AUKUS, the security partnership between Australia, the United Kingdom and the United States is a landmark coalition for many reasons.
. For one, in the aftermath of the Afghan rout, it is a powerful signal from the US that it is still in the game as the most important world power, that it is not withdrawing into a domestic shell, and that the traditional Anglo-Saxon alliance that has fought several wars on the same side for over a hundred years, is in robust health. AUKUS joins the ANZUS and Five Eyes, two other security alliances in the Indo-Pacific.
. Two, with the agreement for the transfer of nuclear-powered submarines (different from nuclear-armed submarines) to Australia, this alliance, quite unlike the Quad, is a clearly stated security/military alliance in the Indo-Pacific.

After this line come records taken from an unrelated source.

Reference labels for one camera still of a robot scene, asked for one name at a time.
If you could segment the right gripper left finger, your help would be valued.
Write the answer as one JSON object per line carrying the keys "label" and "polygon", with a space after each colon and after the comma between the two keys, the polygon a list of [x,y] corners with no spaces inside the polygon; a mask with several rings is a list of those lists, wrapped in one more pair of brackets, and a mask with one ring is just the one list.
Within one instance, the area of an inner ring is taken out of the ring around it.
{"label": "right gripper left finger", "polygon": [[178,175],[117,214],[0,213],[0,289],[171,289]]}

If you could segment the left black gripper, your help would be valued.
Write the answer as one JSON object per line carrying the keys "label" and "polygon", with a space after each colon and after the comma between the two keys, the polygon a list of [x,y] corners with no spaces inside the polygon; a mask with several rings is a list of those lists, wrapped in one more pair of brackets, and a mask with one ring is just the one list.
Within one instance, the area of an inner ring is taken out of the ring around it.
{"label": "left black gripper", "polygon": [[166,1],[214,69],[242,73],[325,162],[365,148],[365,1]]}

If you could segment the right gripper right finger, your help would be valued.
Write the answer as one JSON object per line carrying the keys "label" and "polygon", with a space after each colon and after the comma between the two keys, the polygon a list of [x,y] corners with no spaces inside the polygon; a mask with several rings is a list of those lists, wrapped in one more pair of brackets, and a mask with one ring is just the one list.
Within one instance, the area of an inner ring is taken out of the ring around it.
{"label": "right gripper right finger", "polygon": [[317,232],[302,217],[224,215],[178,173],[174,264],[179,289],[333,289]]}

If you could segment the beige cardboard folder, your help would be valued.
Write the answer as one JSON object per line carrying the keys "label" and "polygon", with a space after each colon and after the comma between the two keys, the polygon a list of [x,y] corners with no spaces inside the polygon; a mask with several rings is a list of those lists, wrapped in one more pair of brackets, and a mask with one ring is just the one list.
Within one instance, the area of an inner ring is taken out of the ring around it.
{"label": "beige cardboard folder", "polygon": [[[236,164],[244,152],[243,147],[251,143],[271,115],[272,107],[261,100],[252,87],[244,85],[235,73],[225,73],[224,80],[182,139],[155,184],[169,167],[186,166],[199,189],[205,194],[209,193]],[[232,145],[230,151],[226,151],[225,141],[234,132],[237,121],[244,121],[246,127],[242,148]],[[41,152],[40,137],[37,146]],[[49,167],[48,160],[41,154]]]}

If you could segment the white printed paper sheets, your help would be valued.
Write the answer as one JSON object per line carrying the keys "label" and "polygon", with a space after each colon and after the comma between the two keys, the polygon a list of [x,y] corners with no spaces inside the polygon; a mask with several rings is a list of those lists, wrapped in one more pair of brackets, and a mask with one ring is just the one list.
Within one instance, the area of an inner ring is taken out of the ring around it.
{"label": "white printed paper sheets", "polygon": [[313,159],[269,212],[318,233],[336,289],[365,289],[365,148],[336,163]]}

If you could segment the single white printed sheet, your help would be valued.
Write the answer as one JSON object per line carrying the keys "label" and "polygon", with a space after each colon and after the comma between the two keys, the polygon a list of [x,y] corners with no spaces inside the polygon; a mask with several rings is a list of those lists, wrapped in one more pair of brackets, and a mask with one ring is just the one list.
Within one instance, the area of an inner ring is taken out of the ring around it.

. Three, like the Quad, AUKUS is aimed at protecting the partners’ strategic interests in a region that spans two oceans and 38 countries, where China’s ambitions and assertiveness are challenging the existing status quo.
. Four, it marks a new low in Australia-China relations, and the ripples of this will be felt across the region. China is Australia’s biggest trading partner with a two-way trade of nearly US $200 billion, the largest buyer of its iron ore, natural gas and coal. And five, the US decision to transfer closely held military nuclear capability to Australia is not just expanding nuclear co-operation for strategic objectives, it is also a message to China that Washington could one day do the same for other countries in the region. Beijing is more rattled by AUKUS than by Quad.
. For India, Australia’s willingness to take on the role of the US/West’s sword arm in the region — an American military base on Australian soil to maintain and service the submarines is now inevitable — is a welcome development as this is a move to contain China. As the only country in the Quad with a long, and recently turned hot land border with China, India now has a little less to worry about on the maritime front with AUKUS in play. It also buys Delhi more time to beef up the country’s own naval capabilities.
. France has rightly felt let down by Australia, at the altar, as it were, of signing a submarine deal. The deal was important for France’s economy and its own considerable interests in the Indo-Pacific. Its foreign minister has described AUKUS as a stab in the back. But France can take consolation that the objectives of AUKUS are no different from its own. India, which has a supportive friend in France and a partner in Australia, is certain to avoid taking sides in this tiff. That is the best course.